But then the raid, inevitably, is detected.

Suddenly they heard a shout, a scream, faint sounds of struggle, and some muffled explosions from underground. Almost, immediately the machine-gun in front of them broke into stuttering barks; they could see the quick spurting flashes in front of it; and Bourne threw his bomb, which went straight for the crack in the curtain. Ducking, he had another ready and threw that, but Weeper had already thrown. The three explosions followed in rapid succession. They heard a whistle. The machine-gun was out of action, but Weeper, leaping towards its wreckage, gave them another, and rushed Bourne into the trench. They saw through the mist their own party already by the gap, and Weeper’s parting bomb exploded.

The officer, Mr. Cross, kills the first German they come upon, and then they secure a wounded prisoner. The raid, such as it is, has been successful.
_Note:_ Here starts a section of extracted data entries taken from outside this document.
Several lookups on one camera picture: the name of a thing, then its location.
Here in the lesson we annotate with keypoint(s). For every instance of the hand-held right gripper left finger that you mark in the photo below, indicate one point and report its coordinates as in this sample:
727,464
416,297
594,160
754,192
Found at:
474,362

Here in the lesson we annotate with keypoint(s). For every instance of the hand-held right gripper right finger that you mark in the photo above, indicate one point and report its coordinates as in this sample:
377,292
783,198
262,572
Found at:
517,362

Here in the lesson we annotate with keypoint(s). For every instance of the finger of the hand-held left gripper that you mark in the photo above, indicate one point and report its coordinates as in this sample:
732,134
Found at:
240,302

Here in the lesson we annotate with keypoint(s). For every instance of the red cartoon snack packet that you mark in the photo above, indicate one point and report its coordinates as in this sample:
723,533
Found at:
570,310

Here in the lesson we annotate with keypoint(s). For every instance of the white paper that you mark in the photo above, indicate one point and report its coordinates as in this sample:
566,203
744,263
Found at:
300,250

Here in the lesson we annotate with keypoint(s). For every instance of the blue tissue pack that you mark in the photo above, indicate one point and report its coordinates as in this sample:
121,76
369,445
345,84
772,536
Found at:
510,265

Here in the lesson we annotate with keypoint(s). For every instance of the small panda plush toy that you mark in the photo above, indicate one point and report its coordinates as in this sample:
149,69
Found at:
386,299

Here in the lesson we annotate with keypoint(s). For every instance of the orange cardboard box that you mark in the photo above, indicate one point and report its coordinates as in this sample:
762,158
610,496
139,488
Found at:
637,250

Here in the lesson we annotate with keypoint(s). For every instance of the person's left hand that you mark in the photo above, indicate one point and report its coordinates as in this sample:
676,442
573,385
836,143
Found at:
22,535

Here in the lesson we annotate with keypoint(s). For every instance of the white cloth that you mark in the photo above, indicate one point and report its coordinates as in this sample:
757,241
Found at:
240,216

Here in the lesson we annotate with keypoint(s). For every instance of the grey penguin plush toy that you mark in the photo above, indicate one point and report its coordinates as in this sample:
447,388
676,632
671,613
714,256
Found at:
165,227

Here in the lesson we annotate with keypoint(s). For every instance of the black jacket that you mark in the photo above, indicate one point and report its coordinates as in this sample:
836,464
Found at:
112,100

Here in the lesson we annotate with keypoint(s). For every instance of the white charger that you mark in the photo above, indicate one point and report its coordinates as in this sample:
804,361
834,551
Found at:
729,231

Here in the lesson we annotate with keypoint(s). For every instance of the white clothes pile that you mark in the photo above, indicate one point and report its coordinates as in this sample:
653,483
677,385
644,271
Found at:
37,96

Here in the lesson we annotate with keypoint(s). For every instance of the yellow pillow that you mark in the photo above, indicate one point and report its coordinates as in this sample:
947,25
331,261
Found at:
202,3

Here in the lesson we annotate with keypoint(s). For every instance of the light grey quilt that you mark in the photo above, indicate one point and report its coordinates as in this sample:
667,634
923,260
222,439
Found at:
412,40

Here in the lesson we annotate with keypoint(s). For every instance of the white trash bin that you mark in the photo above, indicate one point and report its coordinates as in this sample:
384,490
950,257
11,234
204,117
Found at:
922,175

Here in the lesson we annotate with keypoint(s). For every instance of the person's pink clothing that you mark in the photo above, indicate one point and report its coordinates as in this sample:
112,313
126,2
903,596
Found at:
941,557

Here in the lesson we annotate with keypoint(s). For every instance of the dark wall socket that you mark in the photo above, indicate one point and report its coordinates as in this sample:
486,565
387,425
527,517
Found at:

They just need to get back through their own wire barriers and into the safety of the trench.

Weeper was ahead when he and Bourne reached the gap in the wire. Star-shell after star-shell was going up now, and the whole line had woken up. Machine-guns were talking; but there was one that would not talk. The rattle of musketry continued, but the mist was kindly to them, and had thickened again. As they got beyond the trammelling, clutching wire, Bourne saw Weeper a couple of paces ahead of him, and what he thought was the last of their party disappearing into the mist about twenty yards away. He was glad to be clear of the wire. Another star-shell went up, and they both froze into stillness under its glare. Then they moved again, hurrying for all they were worth. Bourne felt a sense of triumph and escape thrill in him. Anyway the Hun couldn’t see them now. Something kicked him in the upper part of the chest, rending its way through him, and his agonised cry was scarcely audible in the rush of blood from his mouth, as he collapsed and fell.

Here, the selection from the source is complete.